For the a priori types 'FFTMA', 'VISIM', 'CHOLESKY', 'SISIM', 'SNESIM', sequential Gibbs sampling [HCM12] is applied. Sequential Gibbs is in essence a type of conditional re-simulation. From a current realization of a prior model, a number of model parameters are discarded and treated as unknown. The unknown model parameters are then re-simulated conditional to the known model parameters.

In order to generate a new realization 'm2' in the vicinity of the realization 'm1' use

[m1,prior]=sippi_prior(prior);
[m2,prior]=sippi_prior(prior,m1);

If this process is iterated, then a random walk in the space of a priori acceptable models will be perform. Moreover, the collection of realization obtained in this way will represent a sample from prior distribution.
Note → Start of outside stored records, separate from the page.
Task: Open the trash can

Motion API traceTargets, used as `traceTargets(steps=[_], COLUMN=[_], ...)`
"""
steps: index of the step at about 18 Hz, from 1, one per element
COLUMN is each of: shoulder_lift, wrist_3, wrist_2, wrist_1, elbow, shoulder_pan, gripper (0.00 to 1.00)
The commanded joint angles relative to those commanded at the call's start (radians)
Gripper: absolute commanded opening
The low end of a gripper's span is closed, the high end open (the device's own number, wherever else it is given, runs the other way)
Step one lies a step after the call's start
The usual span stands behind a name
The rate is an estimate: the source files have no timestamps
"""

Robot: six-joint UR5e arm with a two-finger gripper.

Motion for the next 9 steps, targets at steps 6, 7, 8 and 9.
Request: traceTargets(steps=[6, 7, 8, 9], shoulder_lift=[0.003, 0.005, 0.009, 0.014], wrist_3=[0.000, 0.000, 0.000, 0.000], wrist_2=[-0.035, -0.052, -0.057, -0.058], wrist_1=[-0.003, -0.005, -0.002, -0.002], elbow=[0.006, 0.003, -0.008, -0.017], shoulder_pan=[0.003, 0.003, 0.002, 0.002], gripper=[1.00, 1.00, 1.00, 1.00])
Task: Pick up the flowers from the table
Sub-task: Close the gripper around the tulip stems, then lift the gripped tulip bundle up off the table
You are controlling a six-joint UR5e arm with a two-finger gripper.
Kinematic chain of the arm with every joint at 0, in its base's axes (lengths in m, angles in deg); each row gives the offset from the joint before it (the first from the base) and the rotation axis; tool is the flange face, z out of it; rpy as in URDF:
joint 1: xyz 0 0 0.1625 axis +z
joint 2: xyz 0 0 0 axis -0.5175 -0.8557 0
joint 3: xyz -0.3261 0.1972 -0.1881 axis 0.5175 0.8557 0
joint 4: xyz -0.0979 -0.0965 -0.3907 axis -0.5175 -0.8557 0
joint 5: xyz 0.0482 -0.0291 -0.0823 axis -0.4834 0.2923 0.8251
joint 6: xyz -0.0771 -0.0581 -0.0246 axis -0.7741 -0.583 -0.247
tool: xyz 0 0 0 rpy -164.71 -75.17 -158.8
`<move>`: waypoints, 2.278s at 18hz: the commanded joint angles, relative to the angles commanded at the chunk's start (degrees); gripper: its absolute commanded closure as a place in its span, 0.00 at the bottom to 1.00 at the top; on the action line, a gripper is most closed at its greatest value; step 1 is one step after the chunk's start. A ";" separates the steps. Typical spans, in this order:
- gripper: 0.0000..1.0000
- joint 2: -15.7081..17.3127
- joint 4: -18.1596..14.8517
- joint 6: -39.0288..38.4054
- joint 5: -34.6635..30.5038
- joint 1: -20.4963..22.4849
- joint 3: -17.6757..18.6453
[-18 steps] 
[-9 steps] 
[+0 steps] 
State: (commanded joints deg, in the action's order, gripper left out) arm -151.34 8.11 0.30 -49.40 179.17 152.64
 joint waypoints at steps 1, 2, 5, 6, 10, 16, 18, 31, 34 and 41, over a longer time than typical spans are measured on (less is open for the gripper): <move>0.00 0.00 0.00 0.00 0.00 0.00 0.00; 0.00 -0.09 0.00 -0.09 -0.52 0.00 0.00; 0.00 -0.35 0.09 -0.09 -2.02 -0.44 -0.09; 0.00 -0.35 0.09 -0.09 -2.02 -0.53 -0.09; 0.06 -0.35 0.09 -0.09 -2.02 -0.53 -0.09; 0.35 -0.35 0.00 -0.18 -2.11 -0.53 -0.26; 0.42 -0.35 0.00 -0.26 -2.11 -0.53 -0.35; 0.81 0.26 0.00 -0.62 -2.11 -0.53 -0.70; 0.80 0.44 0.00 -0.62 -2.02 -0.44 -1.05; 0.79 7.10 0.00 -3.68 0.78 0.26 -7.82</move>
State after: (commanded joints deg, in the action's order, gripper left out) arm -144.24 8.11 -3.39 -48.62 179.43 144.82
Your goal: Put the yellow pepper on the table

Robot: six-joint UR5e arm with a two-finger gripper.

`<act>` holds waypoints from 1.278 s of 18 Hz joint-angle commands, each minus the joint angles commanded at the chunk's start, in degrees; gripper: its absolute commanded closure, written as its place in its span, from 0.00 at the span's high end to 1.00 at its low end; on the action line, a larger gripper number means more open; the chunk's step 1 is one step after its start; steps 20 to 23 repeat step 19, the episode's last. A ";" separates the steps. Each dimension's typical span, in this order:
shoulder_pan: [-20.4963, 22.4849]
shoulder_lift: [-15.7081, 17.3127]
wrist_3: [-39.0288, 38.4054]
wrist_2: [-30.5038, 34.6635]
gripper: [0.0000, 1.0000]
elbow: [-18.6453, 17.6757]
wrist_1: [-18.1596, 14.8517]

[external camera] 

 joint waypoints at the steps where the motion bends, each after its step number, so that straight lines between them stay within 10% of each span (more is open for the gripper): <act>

Note that in order to use sequential Gibbs sampling prior must be given both as an input variable, and as an (possibly update) output variable.
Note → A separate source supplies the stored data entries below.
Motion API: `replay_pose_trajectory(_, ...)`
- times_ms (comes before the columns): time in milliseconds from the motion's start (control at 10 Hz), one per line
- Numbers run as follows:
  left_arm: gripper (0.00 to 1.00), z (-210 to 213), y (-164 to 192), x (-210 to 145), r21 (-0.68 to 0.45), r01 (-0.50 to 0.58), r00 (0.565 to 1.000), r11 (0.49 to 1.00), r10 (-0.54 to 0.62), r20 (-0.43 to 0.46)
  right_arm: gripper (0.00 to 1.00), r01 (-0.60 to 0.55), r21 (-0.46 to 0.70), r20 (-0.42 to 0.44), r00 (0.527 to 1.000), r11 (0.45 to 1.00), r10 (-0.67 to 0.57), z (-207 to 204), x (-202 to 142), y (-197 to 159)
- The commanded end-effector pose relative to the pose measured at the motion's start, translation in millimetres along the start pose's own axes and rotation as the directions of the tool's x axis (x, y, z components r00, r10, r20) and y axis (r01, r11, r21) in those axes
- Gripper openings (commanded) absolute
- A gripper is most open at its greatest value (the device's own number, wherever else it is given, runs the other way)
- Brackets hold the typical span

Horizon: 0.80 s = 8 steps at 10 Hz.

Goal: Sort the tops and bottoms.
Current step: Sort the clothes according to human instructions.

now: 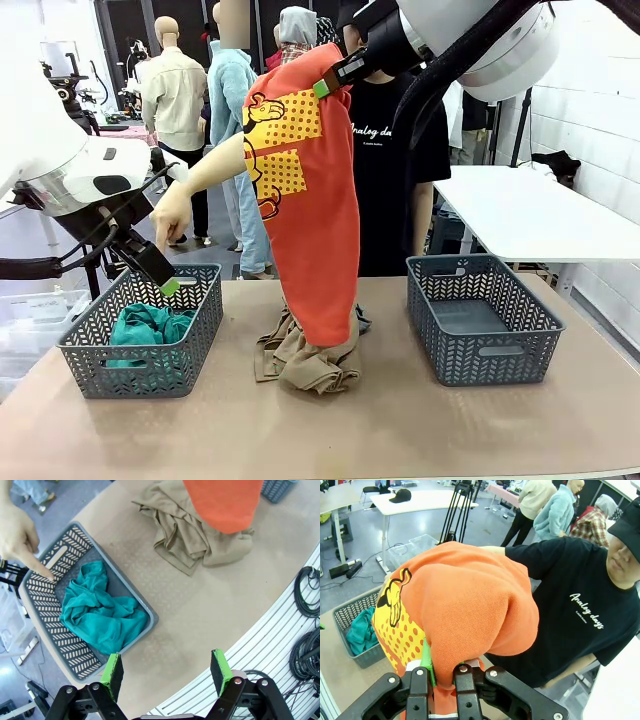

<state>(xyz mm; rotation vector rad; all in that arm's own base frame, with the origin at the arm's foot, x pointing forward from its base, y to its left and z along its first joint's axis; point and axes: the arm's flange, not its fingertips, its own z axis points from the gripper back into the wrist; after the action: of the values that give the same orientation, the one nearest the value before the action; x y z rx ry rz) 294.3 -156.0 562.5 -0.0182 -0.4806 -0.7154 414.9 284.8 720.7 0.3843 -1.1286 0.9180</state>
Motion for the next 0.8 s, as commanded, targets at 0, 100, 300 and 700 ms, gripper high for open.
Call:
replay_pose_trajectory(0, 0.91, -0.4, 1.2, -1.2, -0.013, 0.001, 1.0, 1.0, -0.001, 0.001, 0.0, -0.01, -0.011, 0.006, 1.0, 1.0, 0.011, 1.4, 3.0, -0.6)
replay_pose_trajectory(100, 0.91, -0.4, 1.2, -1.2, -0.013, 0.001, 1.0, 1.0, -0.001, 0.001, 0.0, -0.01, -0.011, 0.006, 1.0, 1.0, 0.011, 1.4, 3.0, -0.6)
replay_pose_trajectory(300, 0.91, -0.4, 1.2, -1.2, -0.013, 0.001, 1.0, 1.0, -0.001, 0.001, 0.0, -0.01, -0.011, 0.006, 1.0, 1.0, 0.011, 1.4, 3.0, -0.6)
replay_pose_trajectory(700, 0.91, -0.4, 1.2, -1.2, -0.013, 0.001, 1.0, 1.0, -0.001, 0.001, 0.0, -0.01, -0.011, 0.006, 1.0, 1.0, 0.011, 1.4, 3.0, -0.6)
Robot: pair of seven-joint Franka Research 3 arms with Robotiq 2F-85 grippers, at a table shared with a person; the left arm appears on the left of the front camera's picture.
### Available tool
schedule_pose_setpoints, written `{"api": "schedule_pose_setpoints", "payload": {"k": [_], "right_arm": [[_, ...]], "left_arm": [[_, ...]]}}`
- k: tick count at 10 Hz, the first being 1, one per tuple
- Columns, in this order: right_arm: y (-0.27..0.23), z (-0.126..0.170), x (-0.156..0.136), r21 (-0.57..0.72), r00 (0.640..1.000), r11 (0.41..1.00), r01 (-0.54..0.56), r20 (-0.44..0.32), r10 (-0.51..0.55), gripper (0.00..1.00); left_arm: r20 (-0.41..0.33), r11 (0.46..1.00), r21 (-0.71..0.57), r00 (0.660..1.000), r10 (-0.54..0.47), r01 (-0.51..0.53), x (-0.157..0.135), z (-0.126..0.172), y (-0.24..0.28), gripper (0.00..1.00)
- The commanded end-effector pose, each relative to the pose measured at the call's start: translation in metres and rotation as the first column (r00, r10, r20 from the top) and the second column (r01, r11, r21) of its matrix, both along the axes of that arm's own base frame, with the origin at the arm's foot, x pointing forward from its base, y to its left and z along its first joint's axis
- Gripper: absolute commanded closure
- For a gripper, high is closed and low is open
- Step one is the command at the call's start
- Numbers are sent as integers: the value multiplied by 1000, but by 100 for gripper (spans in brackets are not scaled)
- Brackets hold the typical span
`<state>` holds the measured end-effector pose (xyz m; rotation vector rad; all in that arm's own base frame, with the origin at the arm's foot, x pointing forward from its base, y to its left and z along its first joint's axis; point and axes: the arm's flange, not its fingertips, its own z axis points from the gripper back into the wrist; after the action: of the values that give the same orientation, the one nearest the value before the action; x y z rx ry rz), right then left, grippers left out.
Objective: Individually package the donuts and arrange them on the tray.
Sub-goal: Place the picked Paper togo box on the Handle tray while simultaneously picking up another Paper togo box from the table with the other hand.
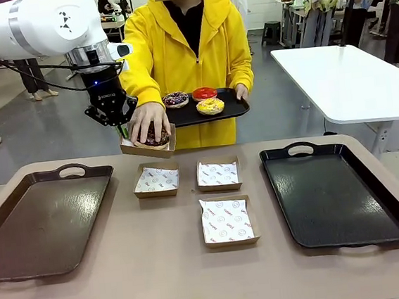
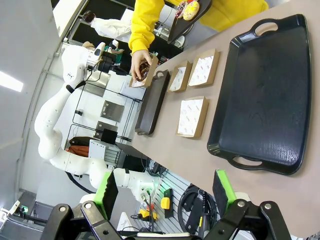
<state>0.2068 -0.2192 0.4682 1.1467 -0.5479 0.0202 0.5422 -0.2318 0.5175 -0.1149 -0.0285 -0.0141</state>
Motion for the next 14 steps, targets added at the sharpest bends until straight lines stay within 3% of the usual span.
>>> {"api": "schedule_pose_setpoints", "payload": {"k": [1,13,14], "right_arm": [[0,0,0,7,1000,1000,-5,12,5,0],[0,0,0,0,1000,1000,0,0,0,0],[24,16,7,-91,997,993,-78,-29,76,0]], "left_arm": [[5,1000,2,1000,9,-9,-5,0,3,100],[0,1000,0,1000,0,0,0,0,0,99],[22,1000,10,1000,-10,10,-5,11,3,99]]}}
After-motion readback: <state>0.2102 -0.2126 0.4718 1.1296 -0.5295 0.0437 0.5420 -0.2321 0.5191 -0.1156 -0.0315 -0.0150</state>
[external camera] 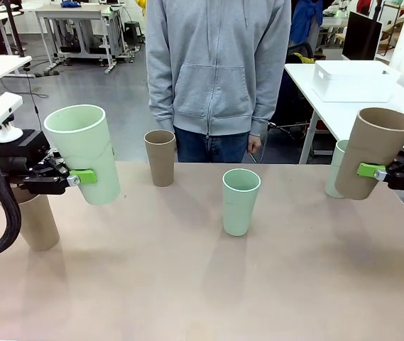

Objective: Stack the cups and store them in the basket.
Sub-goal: Place the stack of Reusable plastic cups into the Pantry Basket.

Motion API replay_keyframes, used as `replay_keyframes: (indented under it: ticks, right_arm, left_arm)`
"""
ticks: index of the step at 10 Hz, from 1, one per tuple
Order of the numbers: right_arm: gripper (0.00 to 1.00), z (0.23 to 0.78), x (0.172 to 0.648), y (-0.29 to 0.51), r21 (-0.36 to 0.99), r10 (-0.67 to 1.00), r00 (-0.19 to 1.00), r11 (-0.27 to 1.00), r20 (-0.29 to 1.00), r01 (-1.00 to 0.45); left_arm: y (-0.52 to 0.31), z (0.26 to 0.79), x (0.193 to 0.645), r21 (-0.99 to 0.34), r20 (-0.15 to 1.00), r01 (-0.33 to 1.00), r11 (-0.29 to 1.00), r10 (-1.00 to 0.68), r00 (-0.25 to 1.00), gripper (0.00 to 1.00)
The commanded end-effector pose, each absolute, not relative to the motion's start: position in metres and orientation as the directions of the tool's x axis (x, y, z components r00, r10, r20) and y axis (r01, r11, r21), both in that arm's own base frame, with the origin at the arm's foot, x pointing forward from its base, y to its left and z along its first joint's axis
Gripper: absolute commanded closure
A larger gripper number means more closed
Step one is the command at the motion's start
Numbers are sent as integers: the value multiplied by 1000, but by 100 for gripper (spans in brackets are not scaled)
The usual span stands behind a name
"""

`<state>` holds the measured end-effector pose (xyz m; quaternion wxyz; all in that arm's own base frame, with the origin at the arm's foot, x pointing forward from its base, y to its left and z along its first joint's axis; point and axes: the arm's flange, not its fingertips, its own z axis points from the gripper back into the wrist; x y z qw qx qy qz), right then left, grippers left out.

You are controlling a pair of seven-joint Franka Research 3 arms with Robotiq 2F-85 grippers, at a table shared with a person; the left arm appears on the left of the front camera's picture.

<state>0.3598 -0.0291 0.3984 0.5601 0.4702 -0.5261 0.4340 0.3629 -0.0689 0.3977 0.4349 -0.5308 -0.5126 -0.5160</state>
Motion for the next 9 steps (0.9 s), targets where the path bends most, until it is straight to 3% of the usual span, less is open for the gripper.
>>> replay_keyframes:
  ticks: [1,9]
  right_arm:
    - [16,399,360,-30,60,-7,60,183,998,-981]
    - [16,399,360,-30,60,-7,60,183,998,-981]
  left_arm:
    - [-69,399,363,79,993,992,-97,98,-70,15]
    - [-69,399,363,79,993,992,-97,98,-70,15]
Controlling sequential Gibbs sampling / Conditional Re-sampling

All properties related to sequential Gibbs sampling can be set in the 'seq_gibbs' structure (which will be avaiable the first time sippi_prior is called, or if sippi_prior_init is called), for the individual prior models.

The step-length (i.e. the degree of perturbation) is determined by the prior{m}.seq_gibbs.step parameter.

For the 'uniform' and 'gaussian' type a priori models a step-length closer to 0 zeros imples a 'shorter' step, while a step-length close to 1, implies a 'longer' step-length. A step length of 1, will generate a new independent realization of the prior, while a step length of 0, will return the same realization of the prior

prior{m}.seq_gibbs.step=.1;
[m2,prior]=sippi_prior(prior,m1);

For the 'FFTMA', 'VISIM', 'CHOLESKY', 'SISIM', and 'SNESIM' type a priori models two types (defined in the prior{m}.seq_gibbs.type variable).

The default 'type' is 2, defined as

prior{m}.seq_gibbs.step=1;
prior{m}.seq_gibbs.type=2;

where the step length defines the percentage of the of model parameters (selected at random) defined in prior{im} is conditionally re-sampled. Thus, a step-length closer to 0 zeros imples a 'shorter' step, while a step-length close to 1, implies a 'longer' step-length.

If prior{m}.seq_gibbs.step=1, then prior{m}.seq_gibbs.step defines the size of a square rectangle/cube which is to be conditionally re-simulated using sequential Gibbs sampling.